En la Caridad de María

María Negrín

 

Hace 24 años, acabada de llegar de Cuba, un familiar me llevó a la Ermita de la Caridad. Escéptica, con la fe sumergida en un vacío espiritual de veinte años, asistí a la misa. Exiliada, como tantos que llenaban el templo, me sentía también ajena, exiliada del fervor que me rodeaba, hasta que el coro comenzó a cantar una antigua canción aprendida en mi niñez católica. Las voces se elevaban, parecían huir hacia el mar cercano, caer en él, dejarse llevar por las olas mientras una extraña emoción empezaba a agitarme, a llenarme, a inquietarme amorosamente. Las lágrimas se agolpaban en mi garganta en un nudo tenaz y yo trataba de rechazarlas inútilmente, porque ya me envolvían rescatando recuerdos enterrados, portadores de la luz y de la paz, portadores de mi yo olvidado, de mi tradición familiar, de la voz de mis abuelos, de la auténtica voz de un país usurpado: “Oh, María, madre mía, oh consuelo de mi hogar…”

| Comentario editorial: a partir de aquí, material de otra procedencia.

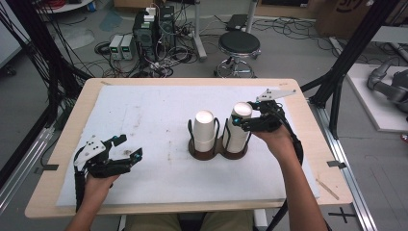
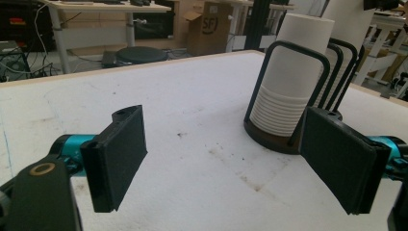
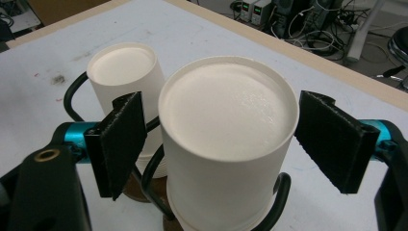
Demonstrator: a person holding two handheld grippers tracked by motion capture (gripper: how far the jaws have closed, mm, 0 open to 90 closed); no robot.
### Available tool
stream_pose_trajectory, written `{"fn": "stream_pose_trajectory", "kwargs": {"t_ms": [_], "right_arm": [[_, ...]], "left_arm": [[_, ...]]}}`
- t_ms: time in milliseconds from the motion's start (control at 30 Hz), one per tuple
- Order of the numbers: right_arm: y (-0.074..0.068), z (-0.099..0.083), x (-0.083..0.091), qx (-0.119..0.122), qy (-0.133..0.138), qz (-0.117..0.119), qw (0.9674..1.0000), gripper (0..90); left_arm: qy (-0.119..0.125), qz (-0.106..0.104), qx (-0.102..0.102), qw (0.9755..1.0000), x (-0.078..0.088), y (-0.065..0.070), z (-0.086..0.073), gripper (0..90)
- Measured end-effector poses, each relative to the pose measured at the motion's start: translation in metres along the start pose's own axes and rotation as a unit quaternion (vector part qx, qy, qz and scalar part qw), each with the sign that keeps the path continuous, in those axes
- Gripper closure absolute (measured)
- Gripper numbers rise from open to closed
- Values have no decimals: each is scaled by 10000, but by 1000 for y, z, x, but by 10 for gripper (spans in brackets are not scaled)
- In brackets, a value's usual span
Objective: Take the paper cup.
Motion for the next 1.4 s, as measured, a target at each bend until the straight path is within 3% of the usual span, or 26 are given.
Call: {"fn": "stream_pose_trajectory", "kwargs": {"t_ms": [167, 700, 967, 1400], "right_arm": [[2, 0, -2, 6, -102, 54, 9999, 307], [5, 10, 7, -62, 68, 83, 9999, 343], [8, 32, 29, -103, 376, -38, 9992, 344], [17, 44, 71, -192, 837, -211, 9961, 346]], "left_arm": [[0, -1, 20, 10000, 0, -1, 0, 168], [9, -1, 50, 10000, 0, -1, -1, 168], [31, -49, 57, 10000, 0, -1, -1, 171], [40, -113, 62, 9999, -2, -1, -1, 171]]}}
Point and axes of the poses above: each handheld gripper's, and its own axes: x roughly backward along the jaws, z roughly out of its top, y roughly to its right, the point moved 1 cm from there along -x, roughly forward along the jaws, and after that the axes turned 12 degrees about -z, right-handed, at the moved point
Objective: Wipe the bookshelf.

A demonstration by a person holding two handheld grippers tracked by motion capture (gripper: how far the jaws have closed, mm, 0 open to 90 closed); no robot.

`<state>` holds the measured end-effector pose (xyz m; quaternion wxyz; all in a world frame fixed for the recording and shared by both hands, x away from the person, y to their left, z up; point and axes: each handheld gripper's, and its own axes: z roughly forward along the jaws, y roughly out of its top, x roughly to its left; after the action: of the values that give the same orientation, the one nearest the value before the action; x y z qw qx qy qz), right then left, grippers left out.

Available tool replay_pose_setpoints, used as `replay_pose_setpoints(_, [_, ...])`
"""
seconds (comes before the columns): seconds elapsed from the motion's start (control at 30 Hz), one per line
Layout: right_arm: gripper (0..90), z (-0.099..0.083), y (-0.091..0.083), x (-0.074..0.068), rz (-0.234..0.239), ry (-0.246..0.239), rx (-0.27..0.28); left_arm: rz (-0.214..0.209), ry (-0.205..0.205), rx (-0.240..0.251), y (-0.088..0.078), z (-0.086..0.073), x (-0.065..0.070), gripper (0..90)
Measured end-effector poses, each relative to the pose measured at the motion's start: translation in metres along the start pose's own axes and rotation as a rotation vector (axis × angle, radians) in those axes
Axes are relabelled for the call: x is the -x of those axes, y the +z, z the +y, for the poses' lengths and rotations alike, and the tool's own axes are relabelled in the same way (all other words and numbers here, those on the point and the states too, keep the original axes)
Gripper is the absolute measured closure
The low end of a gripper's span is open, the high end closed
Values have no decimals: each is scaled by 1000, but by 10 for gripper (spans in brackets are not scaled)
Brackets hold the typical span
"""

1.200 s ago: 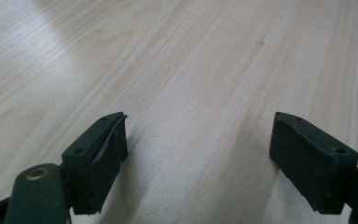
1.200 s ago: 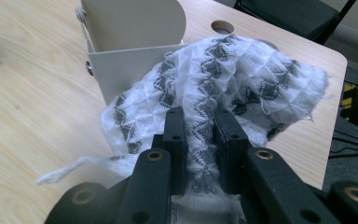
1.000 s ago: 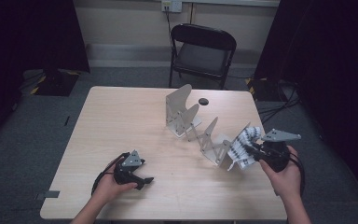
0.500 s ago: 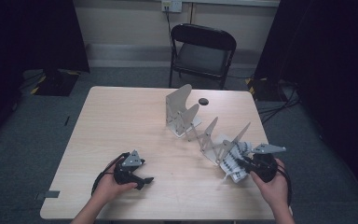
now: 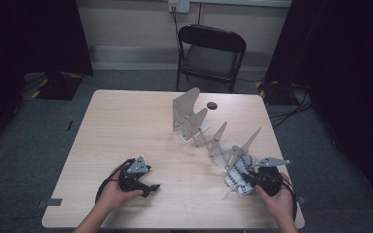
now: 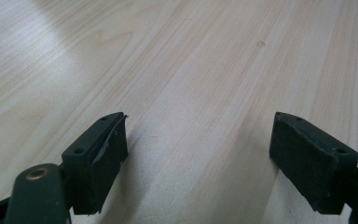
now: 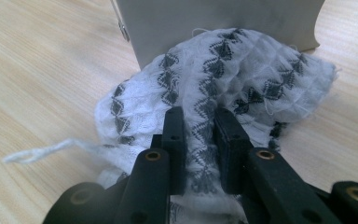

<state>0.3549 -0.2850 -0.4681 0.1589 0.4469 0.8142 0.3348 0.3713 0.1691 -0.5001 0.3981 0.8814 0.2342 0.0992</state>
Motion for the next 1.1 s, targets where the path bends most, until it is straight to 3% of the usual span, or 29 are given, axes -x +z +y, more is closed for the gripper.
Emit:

La canción –¿o la Virgen?– me estaba sacudiendo el corazón, me hablaba sin palabras con el dulce lenguaje del hogar, con la palabra sencilla de una madre que no enturbian los espejismos de la teología ni de la filosofía. Ella era mi hogar y yo sólo podía ser y dar hogar con Ella, porque Ella representaba todo lo bueno y filial de mi infancia, lo que creía perdido en la aridez que había dejado atrás al salir de Cuba sin más equipaje que un gran desconcierto. Ella era la dueña de mi casa, la Madre de mi hogar y de mis hijos y ante Ella yo era aquella misma niña débil e inmensamente humilde que le cantaba por mayo en la escuela. Las lágrimas corrían libremente, la piel se me llenaba de un frío tierno y reparador: era como un manto de amor que salía de Ella hacia mí y de mí volvía a Ella en una íntima interacción que me hacía sentir protegida, arropada bajo su manto. Era la bienvenida a la hija que vuelve al hogar distante. Me sentí inmersa en la emoción e inmersa en el grupo que cantaba: pertenecía a ese conjunto de seres humanos unidos en el amor a la Virgen, y poco a poco mermaron el desconcierto y el desarraigo. Era una exiliada más con mi pueblo exiliado, entre otros inmigrantes o desterrados o viajeros en tránsito que abarrotaban la Ermita y que, lejos de su hogar, venían aquel domingo y todos los domingos buscando lo que sólo Ella les podía dar: el hogar donde la madre amorosa abre la puerta, enciende el fuego y nos cobija bajo su manto en su inmensa caridad, con esa primigenia virtud que le da nombre a la Virgen del Cobre, que es Nuestra Señora María de la Caridad, de la Bienvenida, del Regreso y del Hogar, dondequiera que un necesitado la busque.

La última parte del himno mariano vino completa a mi memoria y la canté con fervor, y hablaba de patria. Me di cuenta de que Cuba, amada en la distancia, tenía un sentido y una razón irrenunciables, más allá de todo carácter temporal; porque ese amor de patria que se nos siembra adentro desde que aprendemos a caminar en la tierra que nos ve nacer, y a hablar con las palabras sencillas del hogar, es un indicio, una leve sombra de la esperanza de la otra patria, fuente de todo el amor: “Amparadme y llevadme a la Patria Celestial”.